TASK TO COMPLETE >> Retype all of the data. Every line must match exactly.
::::
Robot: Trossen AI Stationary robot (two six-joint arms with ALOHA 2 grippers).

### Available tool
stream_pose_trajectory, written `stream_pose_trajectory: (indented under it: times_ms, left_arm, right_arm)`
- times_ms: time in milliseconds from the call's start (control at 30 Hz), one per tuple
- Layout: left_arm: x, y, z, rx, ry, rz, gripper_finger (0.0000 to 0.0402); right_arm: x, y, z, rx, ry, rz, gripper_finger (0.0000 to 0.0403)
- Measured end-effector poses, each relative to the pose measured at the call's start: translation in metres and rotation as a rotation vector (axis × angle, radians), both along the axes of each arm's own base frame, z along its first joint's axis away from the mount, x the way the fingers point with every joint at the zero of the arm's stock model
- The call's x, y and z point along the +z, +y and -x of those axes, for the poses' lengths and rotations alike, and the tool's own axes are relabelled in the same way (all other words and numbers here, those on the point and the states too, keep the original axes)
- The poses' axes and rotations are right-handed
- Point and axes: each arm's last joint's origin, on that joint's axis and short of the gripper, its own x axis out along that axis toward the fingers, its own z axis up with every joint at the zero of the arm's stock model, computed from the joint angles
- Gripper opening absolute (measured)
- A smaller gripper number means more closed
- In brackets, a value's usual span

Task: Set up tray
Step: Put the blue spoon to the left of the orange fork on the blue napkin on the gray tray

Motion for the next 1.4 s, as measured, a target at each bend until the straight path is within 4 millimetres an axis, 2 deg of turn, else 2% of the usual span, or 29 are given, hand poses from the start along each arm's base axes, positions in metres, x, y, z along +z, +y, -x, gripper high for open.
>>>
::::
RESULT FOR THIS TASK >>
Robot: Trossen AI Stationary robot (two six-joint arms with ALOHA 2 grippers).

### Available tool
stream_pose_trajectory, written `stream_pose_trajectory: (indented under it: times_ms, left_arm, right_arm)`
- times_ms: time in milliseconds from the call's start (control at 30 Hz), one per tuple
- Layout: left_arm: x, y, z, rx, ry, rz, gripper_finger (0.0000 to 0.0402); right_arm: x, y, z, rx, ry, rz, gripper_finger (0.0000 to 0.0403)
- Measured end-effector poses, each relative to the pose measured at the call's start: translation in metres and rotation as a rotation vector (axis × angle, radians), both along the axes of each arm's own base frame, z along its first joint's axis away from the mount, x the way the fingers point with every joint at the zero of the arm's stock model
- The call's x, y and z point along the +z, +y and -x of those axes, for the poses' lengths and rotations alike, and the tool's own axes are relabelled in the same way (all other words and numbers here, those on the point and the states too, keep the original axes)
- The poses' axes and rotations are right-handed
- Point and axes: each arm's last joint's origin, on that joint's axis and short of the gripper, its own x axis out along that axis toward the fingers, its own z axis up with every joint at the zero of the arm's stock model, computed from the joint angles
- Gripper opening absolute (measured)
- A smaller gripper number means more closed
- In brackets, a value's usual span

Task: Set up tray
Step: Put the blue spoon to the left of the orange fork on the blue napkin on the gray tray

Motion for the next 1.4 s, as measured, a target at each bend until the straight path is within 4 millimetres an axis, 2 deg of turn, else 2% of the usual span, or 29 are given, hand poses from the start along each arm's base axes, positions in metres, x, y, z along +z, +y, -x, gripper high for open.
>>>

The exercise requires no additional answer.